In his previous book, investigative journalist Carney (What Doesn’t Kill Us, 2017, etc.) offered an account of fitness guru Wim Hof’s unorthodox program of breathing exercises and exposure to intense cold. Here, the author examines an expanded concept that he calls “the Wedge,” involving a variety of uncomfortable or unsettling regimens that disrupt one’s climate-controlled routines and foster more creative and healthy responses to stress. He revisits breathing exercises and ice-water baths, which he credits with curing his own autoimmunity-related mouth cankers, and endures agonizing heat in a broiling sauna, which he says cleanses his mind; saunas could also be useful, studies suggest, in alleviating depression.
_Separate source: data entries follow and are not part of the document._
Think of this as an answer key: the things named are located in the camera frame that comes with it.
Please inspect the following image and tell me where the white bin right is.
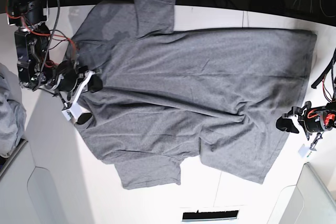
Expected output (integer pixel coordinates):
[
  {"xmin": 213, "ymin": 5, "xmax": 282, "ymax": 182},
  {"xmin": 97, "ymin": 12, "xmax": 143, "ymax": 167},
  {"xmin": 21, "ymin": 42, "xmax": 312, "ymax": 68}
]
[{"xmin": 268, "ymin": 163, "xmax": 335, "ymax": 224}]

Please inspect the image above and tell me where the white bin left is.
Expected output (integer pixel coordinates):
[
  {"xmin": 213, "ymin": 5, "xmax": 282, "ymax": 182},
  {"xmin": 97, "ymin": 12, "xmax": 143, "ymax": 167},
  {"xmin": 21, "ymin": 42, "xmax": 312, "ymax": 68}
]
[{"xmin": 0, "ymin": 140, "xmax": 64, "ymax": 224}]

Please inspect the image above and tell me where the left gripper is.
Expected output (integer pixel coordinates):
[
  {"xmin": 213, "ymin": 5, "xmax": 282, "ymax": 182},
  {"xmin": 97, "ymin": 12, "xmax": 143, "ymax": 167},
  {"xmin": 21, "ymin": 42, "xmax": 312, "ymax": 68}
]
[{"xmin": 276, "ymin": 101, "xmax": 335, "ymax": 151}]

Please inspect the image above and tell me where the grey t-shirt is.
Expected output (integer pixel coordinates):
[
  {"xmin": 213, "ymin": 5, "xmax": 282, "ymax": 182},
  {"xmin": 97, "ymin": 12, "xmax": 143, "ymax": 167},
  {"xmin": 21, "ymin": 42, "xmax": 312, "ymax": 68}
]
[{"xmin": 73, "ymin": 0, "xmax": 317, "ymax": 190}]

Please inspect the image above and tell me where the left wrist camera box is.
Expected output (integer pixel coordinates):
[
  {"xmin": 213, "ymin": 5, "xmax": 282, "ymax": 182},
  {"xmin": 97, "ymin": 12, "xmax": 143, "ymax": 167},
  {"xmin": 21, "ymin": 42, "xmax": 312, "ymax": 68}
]
[{"xmin": 298, "ymin": 144, "xmax": 311, "ymax": 158}]

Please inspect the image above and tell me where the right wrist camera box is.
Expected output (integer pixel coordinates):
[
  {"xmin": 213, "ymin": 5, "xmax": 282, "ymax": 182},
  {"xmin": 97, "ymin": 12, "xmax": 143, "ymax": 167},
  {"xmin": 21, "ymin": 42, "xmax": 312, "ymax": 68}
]
[{"xmin": 62, "ymin": 103, "xmax": 82, "ymax": 121}]

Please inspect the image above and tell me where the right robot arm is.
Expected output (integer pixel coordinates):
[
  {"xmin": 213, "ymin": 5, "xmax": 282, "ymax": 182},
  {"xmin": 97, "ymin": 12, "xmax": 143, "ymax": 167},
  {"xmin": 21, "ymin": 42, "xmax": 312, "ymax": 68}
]
[{"xmin": 5, "ymin": 0, "xmax": 102, "ymax": 121}]

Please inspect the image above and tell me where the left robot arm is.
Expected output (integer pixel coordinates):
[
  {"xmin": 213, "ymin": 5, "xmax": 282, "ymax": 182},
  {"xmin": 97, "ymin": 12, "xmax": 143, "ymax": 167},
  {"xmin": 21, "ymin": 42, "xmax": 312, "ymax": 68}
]
[{"xmin": 276, "ymin": 55, "xmax": 335, "ymax": 151}]

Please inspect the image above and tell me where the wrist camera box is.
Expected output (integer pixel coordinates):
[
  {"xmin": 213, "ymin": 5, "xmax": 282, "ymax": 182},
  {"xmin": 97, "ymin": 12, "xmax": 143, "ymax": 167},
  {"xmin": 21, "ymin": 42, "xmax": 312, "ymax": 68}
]
[
  {"xmin": 298, "ymin": 144, "xmax": 311, "ymax": 158},
  {"xmin": 62, "ymin": 103, "xmax": 82, "ymax": 121}
]

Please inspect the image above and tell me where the white bin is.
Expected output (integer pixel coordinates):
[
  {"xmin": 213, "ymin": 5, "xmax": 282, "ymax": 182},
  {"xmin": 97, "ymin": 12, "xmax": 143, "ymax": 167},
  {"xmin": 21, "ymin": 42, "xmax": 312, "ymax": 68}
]
[
  {"xmin": 268, "ymin": 163, "xmax": 335, "ymax": 224},
  {"xmin": 0, "ymin": 140, "xmax": 64, "ymax": 224}
]

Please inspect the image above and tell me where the grey clothes pile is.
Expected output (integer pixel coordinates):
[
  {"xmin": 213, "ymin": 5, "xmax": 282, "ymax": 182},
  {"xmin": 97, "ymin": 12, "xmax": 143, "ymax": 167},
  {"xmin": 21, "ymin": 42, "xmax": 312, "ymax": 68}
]
[{"xmin": 1, "ymin": 64, "xmax": 26, "ymax": 158}]

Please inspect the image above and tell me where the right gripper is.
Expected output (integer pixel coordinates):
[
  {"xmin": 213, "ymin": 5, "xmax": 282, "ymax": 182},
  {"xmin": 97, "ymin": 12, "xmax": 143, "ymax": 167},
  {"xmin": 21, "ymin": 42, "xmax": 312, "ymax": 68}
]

Drugs, he writes, are a multifaceted Wedge; he took Ecstasy with his wife and resolved thorny marital issues in a blissful rapture, thus achieving the equivalent of “eight months of weekly [couples] therapy in just the course of two or three hours,” and drank a Peruvian shaman’s hallucinogenic ayahuasca brew, which initiated a psychedelic trance that, he says, ended his addiction to video games. He also lost five pounds on the “Potato Hack,” a blandly filling all-potato diet that, he asserts, severs the link between hunger and instinctual noshing on tasty food. Carney deftly explains the biological and neurological bases for these unusual nostrums, and the book is full of intriguing research findings about links between the brain, the body, and the environment. (Neurotic anxiety, he writes, may be caused by faulty chemoreceptors in the brain that overreact to carbon dioxide—a universal trigger for panic.) His mystical effusions on the oneness of all being—“I was the mountain…the partition between the environment and what happens inside us is an illusion,” he rhapsodizes when climbing, bare-chested, to Kilimanjaro’s snowy summit—are less cogent, and his idea that “evolution seeks to preserve experience” will baffle evolutionary theorists. Carney sometimes sounds like a spiritual seeker, but his evocative prose and knack for scientific exposition make his urge to transcend the self by pushing his mind and body to their limits seem thrilling and sensible.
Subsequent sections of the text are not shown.